SB 459. Independent contractors. Adds section 226.8 to the California Labor Code to prohibit willful misclassification of workers as independent contractors rather than employees, and allows the California Labor and Workforce Development Agency (LWDA) to take enforcement actions including assessment of civil damages. Fines of $5,000-$15,000 may be imposed for each violation, increased to $10,000 – $25,000 if LWDA or a court determines that the employer engaged in a pattern or practice of these violations. It’s not clear if “each violation” means each individual who is misclassified or means each group of individuals who are misclassified. “Willful misclassification” means voluntarily and knowingly avoiding employee status by misclassifying an employee as an independent contractor. An employer who is found to have violated the law must prominently post on its Internet website (or at its physical location if it does not have a website) for at least 1 year, a notice stating that the LWDA or a Court has found that it “has committed a serious violation of the law by engaging in the willful misclassification of employees.”

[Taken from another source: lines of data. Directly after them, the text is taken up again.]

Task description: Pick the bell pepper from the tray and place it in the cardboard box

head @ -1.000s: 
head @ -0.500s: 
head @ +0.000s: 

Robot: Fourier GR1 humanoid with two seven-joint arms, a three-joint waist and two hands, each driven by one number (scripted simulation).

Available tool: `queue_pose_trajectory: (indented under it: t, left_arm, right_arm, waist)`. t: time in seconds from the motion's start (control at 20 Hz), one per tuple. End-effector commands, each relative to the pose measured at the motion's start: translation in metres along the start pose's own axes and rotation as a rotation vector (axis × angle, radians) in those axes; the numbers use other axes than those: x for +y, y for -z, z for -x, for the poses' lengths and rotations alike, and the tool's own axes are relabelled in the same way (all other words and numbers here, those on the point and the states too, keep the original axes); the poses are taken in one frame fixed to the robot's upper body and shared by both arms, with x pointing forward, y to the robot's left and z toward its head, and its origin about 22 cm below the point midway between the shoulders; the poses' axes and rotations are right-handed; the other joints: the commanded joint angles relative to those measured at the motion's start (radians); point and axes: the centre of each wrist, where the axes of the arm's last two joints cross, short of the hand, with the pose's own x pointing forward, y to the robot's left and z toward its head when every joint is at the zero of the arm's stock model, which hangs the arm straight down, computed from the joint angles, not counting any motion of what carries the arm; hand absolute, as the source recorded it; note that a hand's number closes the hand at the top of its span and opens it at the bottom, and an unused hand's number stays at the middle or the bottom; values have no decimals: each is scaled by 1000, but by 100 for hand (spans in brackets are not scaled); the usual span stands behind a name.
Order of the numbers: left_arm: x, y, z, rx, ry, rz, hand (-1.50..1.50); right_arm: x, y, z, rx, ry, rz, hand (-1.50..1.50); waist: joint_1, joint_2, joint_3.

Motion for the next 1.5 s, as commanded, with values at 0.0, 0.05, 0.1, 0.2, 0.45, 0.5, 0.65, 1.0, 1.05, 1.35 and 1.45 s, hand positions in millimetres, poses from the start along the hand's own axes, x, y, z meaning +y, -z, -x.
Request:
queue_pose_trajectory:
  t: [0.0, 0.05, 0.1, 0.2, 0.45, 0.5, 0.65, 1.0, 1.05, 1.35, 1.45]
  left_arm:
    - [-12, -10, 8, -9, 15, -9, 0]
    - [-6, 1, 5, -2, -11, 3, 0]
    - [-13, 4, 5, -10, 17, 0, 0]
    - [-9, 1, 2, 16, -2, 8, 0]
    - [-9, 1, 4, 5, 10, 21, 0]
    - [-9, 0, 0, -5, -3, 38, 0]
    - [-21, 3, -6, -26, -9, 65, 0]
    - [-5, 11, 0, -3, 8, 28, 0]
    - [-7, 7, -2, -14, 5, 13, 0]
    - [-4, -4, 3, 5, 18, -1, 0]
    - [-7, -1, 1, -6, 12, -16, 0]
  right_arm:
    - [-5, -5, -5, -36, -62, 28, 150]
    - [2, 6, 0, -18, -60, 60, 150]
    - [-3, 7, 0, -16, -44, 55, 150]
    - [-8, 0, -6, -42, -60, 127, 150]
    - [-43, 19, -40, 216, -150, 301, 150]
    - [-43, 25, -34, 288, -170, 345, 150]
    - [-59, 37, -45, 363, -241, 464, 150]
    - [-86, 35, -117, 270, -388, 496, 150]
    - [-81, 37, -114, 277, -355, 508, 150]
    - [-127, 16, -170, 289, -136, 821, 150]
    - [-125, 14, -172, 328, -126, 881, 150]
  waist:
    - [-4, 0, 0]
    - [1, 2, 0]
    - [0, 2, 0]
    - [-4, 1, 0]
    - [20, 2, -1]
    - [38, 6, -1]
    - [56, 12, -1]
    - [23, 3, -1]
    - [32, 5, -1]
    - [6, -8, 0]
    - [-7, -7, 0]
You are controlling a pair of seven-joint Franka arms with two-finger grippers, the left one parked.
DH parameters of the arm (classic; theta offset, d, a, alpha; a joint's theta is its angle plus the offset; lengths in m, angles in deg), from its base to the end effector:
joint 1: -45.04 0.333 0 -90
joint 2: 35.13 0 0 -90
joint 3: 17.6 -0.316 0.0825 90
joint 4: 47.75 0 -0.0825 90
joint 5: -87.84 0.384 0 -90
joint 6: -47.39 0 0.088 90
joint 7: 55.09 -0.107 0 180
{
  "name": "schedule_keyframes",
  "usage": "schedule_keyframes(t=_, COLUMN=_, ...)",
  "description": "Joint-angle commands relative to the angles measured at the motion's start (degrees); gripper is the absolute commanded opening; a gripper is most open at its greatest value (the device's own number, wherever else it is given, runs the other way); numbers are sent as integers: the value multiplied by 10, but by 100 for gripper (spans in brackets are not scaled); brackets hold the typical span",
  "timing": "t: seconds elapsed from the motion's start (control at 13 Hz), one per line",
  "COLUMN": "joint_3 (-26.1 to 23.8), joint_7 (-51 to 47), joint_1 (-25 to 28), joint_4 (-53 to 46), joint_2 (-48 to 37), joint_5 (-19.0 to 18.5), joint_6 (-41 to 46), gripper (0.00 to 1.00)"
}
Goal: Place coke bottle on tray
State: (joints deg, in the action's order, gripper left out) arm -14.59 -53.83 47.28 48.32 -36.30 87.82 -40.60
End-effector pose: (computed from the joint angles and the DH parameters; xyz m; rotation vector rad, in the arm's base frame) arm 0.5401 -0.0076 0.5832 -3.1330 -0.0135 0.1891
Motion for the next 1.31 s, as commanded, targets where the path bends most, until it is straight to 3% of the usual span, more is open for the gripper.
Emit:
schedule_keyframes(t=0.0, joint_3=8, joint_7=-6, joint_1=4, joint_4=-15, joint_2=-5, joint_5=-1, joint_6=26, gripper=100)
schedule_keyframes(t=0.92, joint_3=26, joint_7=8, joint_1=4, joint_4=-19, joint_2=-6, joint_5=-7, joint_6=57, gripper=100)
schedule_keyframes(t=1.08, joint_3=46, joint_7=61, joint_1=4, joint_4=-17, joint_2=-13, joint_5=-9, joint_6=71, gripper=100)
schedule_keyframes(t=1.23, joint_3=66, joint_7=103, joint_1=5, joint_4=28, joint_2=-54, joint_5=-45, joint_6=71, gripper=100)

Also adds new Labor Code 2753, which provides that an individual is jointly and severally liable with the employer if the individual, “for money or other valuable consideration, knowingly advises an employer to treat an individual as an independent contractor to avoid employee status.” This provision does not apply to a person who advises his/her own employer or to attorneys who give legal advice in the course of practicing law.
SB 559. Discrimination based on genetic information. Adds “genetic information” to the list of prohibited bases of discrimination under the California Fair Employment and Housing Act (FEHA) and the Unruh Civil Rights Act. This primarily duplicates federal requirements under the Genetic Information Non-Discrimination Act (GINA), but the California law applies to employers with at least five employees, while the federal law only applies to employers with at least 15 employees.
SB 757. Same-sex spouses. Requires group health insurance policies and group HMO contracts covering California residents to provide the same coverage for registered domestic partners of employees as for spouses of employees, and prohibits them from discriminating in coverage between spouses or domestic partners of a different sex and spouses or domestic partners of the same sex. Current California law specifies that such policies are subject to California insurance law regardless of the situs of the contract or master group policyholder, but includes an exception for policies issued outside of California to employers whose principal place of business and majority of employees are located outside of California. SB 757 provides that its provisions apply even if a policy is issued outside of California to an employer whose principal place of business and majority of employees are located outside of California.